Ele lembrou que, desde a sexta-feira passada, o mercado estava tumultuado por causa dos problemas políticos na Indonésia e, na última segunda-feira, as especulações aumentaram com a turbulência na Rússia. ‘‘Os mercados da Rússia e da Indonésia não têm nada a ver com o do Brasil ou com dos outros países emergentes’’, assegurou. Pinho destacou que, especificamente na Rússia, o problema que mais preocupa os analistas é de natureza institucional. ‘‘Uma situação muito diferente da que vive o Brasil hoje.’’
Justamente por considerar que os problemas são localizados, Pinho não acredita numa nova crise internacional como a que aconteceu em outubro, a partir das dificuldades apresentadas pelos tigres asiáticos.

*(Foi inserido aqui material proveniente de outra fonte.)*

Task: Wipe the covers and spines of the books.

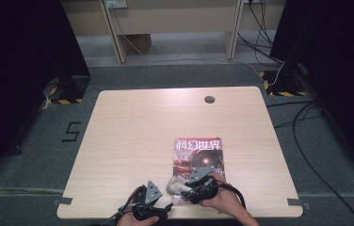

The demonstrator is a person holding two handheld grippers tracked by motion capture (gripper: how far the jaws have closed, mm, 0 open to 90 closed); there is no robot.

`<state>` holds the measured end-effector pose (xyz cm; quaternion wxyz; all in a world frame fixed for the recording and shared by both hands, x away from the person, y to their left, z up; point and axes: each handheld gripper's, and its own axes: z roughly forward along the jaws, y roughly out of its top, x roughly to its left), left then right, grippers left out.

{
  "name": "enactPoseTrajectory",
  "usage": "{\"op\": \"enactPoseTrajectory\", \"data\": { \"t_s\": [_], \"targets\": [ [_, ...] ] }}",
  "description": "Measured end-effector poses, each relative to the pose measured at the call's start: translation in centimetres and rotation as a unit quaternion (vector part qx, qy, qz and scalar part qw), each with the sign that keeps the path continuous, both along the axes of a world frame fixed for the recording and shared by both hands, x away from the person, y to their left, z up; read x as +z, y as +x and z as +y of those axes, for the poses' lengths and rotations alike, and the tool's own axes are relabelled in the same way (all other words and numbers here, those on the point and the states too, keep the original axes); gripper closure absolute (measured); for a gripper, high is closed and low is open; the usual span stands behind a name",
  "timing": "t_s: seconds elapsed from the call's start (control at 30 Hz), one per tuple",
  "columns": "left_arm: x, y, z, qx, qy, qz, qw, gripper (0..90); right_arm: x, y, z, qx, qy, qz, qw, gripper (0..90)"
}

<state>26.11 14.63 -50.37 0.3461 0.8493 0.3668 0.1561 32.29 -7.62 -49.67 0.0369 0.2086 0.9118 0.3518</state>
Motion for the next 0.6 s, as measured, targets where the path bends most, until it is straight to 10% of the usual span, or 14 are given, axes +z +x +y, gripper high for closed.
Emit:
{"op": "enactPoseTrajectory", "data": {
  "t_s": [0.27,0.6],
  "targets": [
    [0.03,0.02,-0.04,-0.004,0.002,0.000,1.0000,20.0,0.68,0.47,-0.07,-0.024,0.025,-0.011,0.9993,55.5],
    [0.03,0.04,0.06,-0.001,0.000,0.001,1.0000,19.9,-0.03,-0.14,0.73,-0.002,-0.001,-0.011,0.9999,69.6]
  ]
}}
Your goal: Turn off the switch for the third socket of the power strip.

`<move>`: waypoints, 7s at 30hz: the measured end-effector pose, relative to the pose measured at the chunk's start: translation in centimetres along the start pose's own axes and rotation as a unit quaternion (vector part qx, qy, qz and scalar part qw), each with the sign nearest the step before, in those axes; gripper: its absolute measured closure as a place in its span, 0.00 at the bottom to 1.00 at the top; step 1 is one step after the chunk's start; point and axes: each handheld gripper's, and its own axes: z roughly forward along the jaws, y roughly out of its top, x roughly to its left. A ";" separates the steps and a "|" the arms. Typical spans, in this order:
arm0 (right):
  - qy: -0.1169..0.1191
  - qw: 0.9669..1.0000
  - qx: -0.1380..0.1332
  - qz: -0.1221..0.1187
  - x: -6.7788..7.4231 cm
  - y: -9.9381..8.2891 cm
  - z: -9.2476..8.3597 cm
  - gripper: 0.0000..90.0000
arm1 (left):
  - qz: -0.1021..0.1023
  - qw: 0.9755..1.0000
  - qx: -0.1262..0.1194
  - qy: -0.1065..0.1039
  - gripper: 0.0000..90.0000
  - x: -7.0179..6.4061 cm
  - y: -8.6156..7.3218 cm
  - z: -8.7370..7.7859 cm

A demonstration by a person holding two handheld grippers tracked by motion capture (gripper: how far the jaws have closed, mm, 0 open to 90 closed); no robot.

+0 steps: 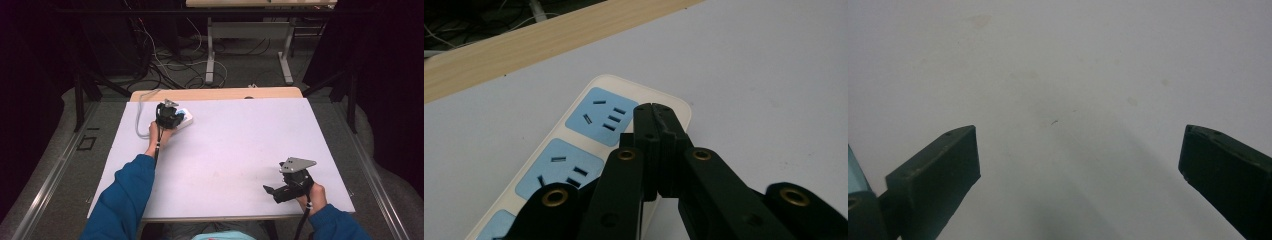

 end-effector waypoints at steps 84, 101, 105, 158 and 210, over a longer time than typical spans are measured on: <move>0.007 1.000 0.008 -0.009 0.1 0.2 0.1 0.03 | 0.011 1.000 0.023 -0.015 1.00 0.1 0.3 0.7; 0.005 1.000 0.005 -0.006 0.1 0.2 0.2 0.03 | 0.011 1.000 0.023 -0.015 1.00 0.1 0.4 0.7; 0.005 1.000 0.004 -0.006 0.2 0.2 0.3 0.03 | 0.014 1.000 0.024 -0.012 1.00 0.0 0.4 0.7; 0.005 1.000 0.005 -0.008 0.1 0.2 0.2 0.03 | 0.016 1.000 0.002 -0.001 0.85 -0.5 1.1 -0.3; 0.001 1.000 0.000 -0.007 0.1 0.2 0.2 0.03 | 0.020 0.999 0.021 -0.040 0.00 -2.9 -1.5 -6.7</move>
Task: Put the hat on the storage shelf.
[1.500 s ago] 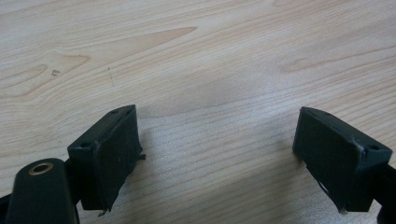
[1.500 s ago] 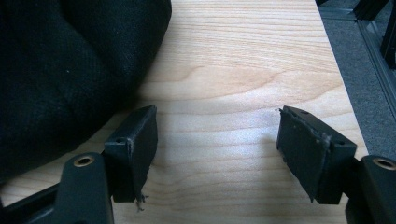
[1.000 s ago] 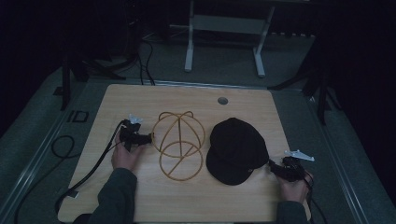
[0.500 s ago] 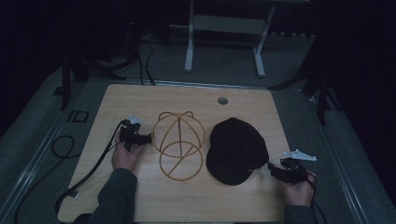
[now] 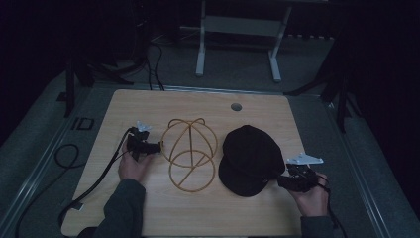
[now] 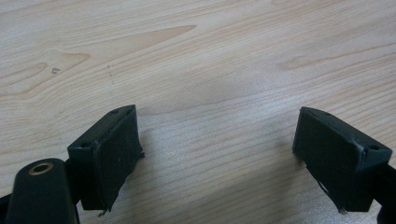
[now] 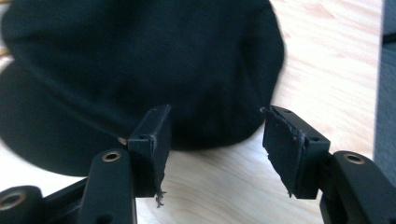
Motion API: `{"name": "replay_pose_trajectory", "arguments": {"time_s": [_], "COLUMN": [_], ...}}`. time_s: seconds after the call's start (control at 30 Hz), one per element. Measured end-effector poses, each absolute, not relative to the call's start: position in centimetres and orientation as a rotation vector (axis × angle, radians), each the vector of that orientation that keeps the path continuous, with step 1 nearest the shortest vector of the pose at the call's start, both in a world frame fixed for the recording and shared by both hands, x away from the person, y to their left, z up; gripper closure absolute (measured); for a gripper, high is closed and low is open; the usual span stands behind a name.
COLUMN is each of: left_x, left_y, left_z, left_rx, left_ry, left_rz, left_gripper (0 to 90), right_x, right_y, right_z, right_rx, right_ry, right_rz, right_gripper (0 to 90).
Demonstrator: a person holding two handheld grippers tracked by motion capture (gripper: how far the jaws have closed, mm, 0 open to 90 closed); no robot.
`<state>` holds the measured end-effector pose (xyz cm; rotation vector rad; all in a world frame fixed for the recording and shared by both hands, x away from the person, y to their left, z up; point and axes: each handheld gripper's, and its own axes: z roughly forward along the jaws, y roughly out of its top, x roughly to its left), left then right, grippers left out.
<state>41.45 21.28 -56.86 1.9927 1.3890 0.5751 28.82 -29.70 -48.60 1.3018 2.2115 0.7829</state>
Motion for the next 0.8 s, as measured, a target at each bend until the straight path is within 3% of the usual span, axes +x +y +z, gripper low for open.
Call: {"name": "replay_pose_trajectory", "arguments": {"time_s": [0.4, 0.5, 0.63, 0.8], "left_x": [41.4, 41.4, 41.4, 41.4], "left_y": [21.3, 21.3, 21.3, 21.3], "left_z": [-56.9, -56.9, -56.9, -56.9], "left_rx": [1.992, 1.992, 1.992, 1.992], "left_ry": [1.389, 1.389, 1.389, 1.389], "left_rz": [0.575, 0.575, 0.575, 0.575], "left_gripper": [14.3, 14.3, 14.3, 14.3], "right_x": [29.8, 29.9, 30.1, 30.4], "right_y": [-24.8, -23.7, -22.3, -20.6], "right_z": [-47.5, -47.5, -47.5, -47.6], "right_rx": [1.115, 1.073, 1.037, 0.985], "right_ry": [2.358, 2.406, 2.461, 2.504], "right_rz": [0.797, 0.802, 0.823, 0.811], "right_gripper": [41.3, 50.5, 53.2, 49.6]}}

Para o diretor, havendo um agravamento da situação russa, ‘‘uma ação rápida dos Estados Unidos e do Fundo Monetário Internacional’’ ajudará a controlar qualquer instabilidade.
Pinho procurou desfazer um pouco a idéia de que o ganho do investidor externo no Brasil, o chamado cupom cambial, continua sendo um forte balizador para o Banco Central no momento da definião das taxas de juros. ‘‘Temos que analisar a real dimensão do cupom cambial’’, disse. Ele explicou que ‘‘os vários fluxos de capitais reagem de forma diferente ao cupom’’. Ou seja, cada tipo de fluxo externo, ou entrada de dinheiro, sofre maior ou menor influência dos juros de curto prazo.
Os investimentos estrangeiros diretos, que têm tido fortes ingressos no Brasil, não são influenciados pelo cupom cambial, lembrou Pinho. A maior parte do déficit em conta corrente do País este ano será financiada por esses recursos. O diretor lembrou também que parte substancial dos recursos destinados a investimentos em portfólio (aplicações em bolsa) não são afetados somente pelo cupom.
No caso dos recursos de curto prazo, ou seja, daqueles que só ingressam no País para auferir os ganhos do diferencial das taxas de juros internas e externas, Pinho lembrou que os fluxos do câmbio flutuante têm sido negativos. Ou seja, já não havia entrada líquida de recursos antes da redução do cupom.
O diretor lembrou que, neste segmento, existe o desestímulo representado pela cobrança de 2% do Imposto sobre Operações Financeiras (IOF). Segundo Pinho, é difícil avaliar o impacto ou o reflexo que a redução das taxas decididas na quarta-feira terão sobre a economia. O diretor do BC disse, no entanto, que dificilmente a economia crescerá mais do que os 2% previstos pelo governo para este ano.